Can observability be assessed from data only ?
It is known that a multivariate analysis is somewhat more complicated than the scalar counterpart, mainly because there is a large choice of possible embeddings. Is it possible to identify which subset of variables is more appropriate to investigate the underlying dynamics ?
Using the technique of their choice, the contributors will show whether their results are dependent on the choice of the variable(s) used or not. It should be clear that the invitation to address the present problem is not a competition but rather a call to investigate and report, in an explicit way, the dependence of results on the variable(s) used. There are many possible avenues by which to address this problem : dynamics modelling and characterization, synchronization, control, to mention a few. This open question is mainly concerned with data analysis ; however contributions that would address this problem in terms of more theoretical issues (e.g. alternative ways of rewriting the system) are also welcome. This is a particularly important question for developing control loops. In addressing these questions, contributors should be sure to give operational definitions of the terms used. The contributors should not attempt a lengthy review of the literature, but if the conclusions disagree with conclusions reached by others, they can feel free to pinpoint the sources of the discrepancy.

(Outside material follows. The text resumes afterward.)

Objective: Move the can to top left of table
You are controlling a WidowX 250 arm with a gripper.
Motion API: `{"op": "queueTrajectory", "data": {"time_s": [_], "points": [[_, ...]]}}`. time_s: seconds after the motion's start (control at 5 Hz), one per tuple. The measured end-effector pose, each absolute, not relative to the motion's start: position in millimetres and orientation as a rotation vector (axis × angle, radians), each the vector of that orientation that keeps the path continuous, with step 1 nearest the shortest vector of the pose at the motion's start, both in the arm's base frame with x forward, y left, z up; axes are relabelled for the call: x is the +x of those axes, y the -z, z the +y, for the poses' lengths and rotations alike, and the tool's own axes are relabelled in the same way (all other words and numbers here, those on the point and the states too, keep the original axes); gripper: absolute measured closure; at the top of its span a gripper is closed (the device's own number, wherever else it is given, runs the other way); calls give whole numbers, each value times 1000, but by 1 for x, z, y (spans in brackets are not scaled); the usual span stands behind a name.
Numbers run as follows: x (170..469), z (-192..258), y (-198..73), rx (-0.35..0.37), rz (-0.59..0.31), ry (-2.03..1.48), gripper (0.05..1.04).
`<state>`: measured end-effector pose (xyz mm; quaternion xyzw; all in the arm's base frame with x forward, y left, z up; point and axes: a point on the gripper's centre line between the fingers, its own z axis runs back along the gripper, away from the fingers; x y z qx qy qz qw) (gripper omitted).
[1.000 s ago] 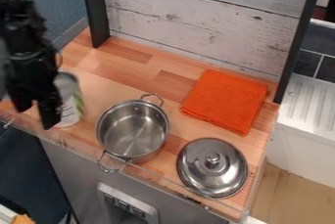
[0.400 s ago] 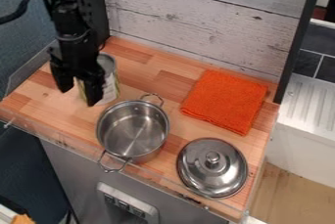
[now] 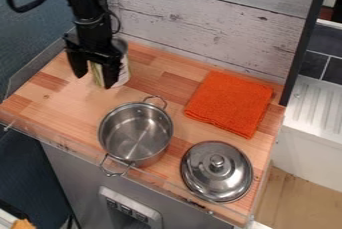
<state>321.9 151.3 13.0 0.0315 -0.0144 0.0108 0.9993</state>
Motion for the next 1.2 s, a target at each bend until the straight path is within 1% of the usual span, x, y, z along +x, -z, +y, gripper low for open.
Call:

A set of different systems with a time series for each of its variables could be provided by the organizers along with a ranking of such variables from an observability point of view. This would serve as a benchmark to new ways of quantifying variable-dependence. A possible set of systems is :
Contributors would be invited to mainly use the provided systems but other cases are also welcome. Our purpose is to investigate and document the way in which analysis may depend on the choice of variables by inviting contributors to explicitly address this question with their preferred techniques. Indeed, we suspect that most of the data analyses are variable dependent.
Christophe Letellier (University of Rouen, France)
Luis A. Aguirre (Universidade Federal de Minas Gerais, Brazil)
 C. Letellier, J. Maquet, L. Le Sceller, G. Gouesbet & L. A. Aguirre, On the non-equivalence of observables in phase space reconstructions from recorded time series, Journal of Physics A, 31, 7913-7927, 1998.
 C. Letellier & L. Aguirre, Investigating nonlinear dynamics from time series : the influence of symmetries and the choice of observables, Chaos, 12, 549-558, 2002.
 C. Letellier, Estimating the Shannon entropy : recurrence plots versus symbolic dynamics, Physical Review Letters, 96, 254102, 2006.